Hendricks inspected her work. For someone with no medical training, she'd managed a passable suturing job. It wouldn't heal pretty, but it'd heal.
One more scar for the collection,
he thought. There'd come a day he wouldn't be able to tell this one from all the others.

“Thanks,” he said. “You got anything to eat? Seems like I should replace some of the stuffing that I lost.”

“Sure,” she said. “You want ramen or ramen?”

Hendricks smiled. “Ramen's fine.”

Cameron filled her electric kettle and turned it on.

“Shame you don't have a TV,” he said. “I'd love to check the local news, see if anybody's looking for us.”

She looked at him like he'd just lamented her lack of a Victrola. “What century is it again? I don't need a TV—I have a
laptop
.”

“Oh,” he said, chastened. “Right. Fire it up for me, would you?”

Cameron took a USB drive from her pocket, inserted it into the port on the side of her laptop, and turned the laptop on. It booted scary-fast. “Can you take it from here,” she asked, “or do I need to explain to you what a browser is?”

“I'm good, thanks.”

Hendricks went to Google News, but before he'd typed anything in the field, the day's top headlines caught his eye. “Ah, hell,” he muttered.

“What's wrong?”

“There's been some kind of attack.”

“Where?”

He clicked through to CNN. A video began to play—three talking heads blabbing at once, with a disaster scene behind them on the big screen. “San Francisco,” he said. “The Golden Gate.”

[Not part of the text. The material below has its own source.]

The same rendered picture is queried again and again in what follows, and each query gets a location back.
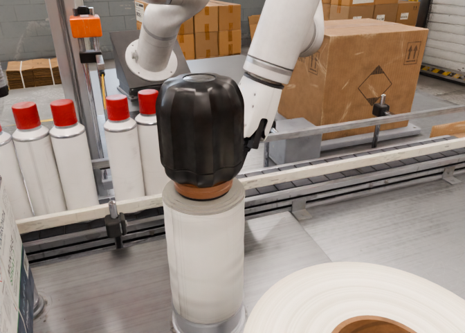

“Oh God,” she said, crossing the room and peering over his shoulder at the screen. “I grew up just south of there, in Redwood City. Is it still standing? Is anyone hurt?”

“The bridge is still there,” he said, watching shaky helicopter footage of first responders trying to rescue people trapped atop it. The faces of the stranded were filthy and slick from the spray of the fireboats below. Their expressions were a mix of hope and terror. Thick dark smoke mingled with the rising steam and periodically blocked the bridge from view. “But it looks like there were casualties.”

The kettle clicked off, the water inside boiling. Neither of them moved.

They watched awhile in heartsick silence. The images of the rescue efforts were soon replaced by cell-phone footage of the attack itself, film that looked as if it was initially intended to be a cheery home movie. Then came a grainy video of a young man with a scraggly beard dressed in traditional Muslim garb. He claimed credit on behalf of a terror group whose name meant nothing to Hendricks—which was odd, he thought, given that his old unit had hunted terrorists for years—and promised there were more attacks to come. After that was a statement from the president urging calm, followed by a tirade from that blowhard Senator Wentworth, who insisted America close its borders and turn the Middle East into a parking lot. Between each segment, the talking heads parsed, speculated, stoked, argued, and divided.

Hendricks forced himself to back his browser up and search for any fallout from the Salty Dog.

“Anything?” Cameron asked.

“Nothing but a headline: ‘Reports of Shots Fired at Local Eatery.' When you click through, there's no story—just a note saying the page will be updated as more facts are available.”

“That's good news, right?”

“Could be. At the very least, it's not
bad
news. If I had to guess, I'd say local PD is distracted, their attentions elsewhere. Probably every cop from coast to coast is tracking down known militants. I hate to say it, but what happened in San Francisco helped us. It means we should be able to crash here tonight without much worry and then head out first thing in the morning.”

“That's ghoulish.”

“That's life—
my
life, at least. And it'd be yours, too, if I were to take you on.”

“If?” she said hopefully.

“Poor choice of words,” he said, “because it's never gonna happen.”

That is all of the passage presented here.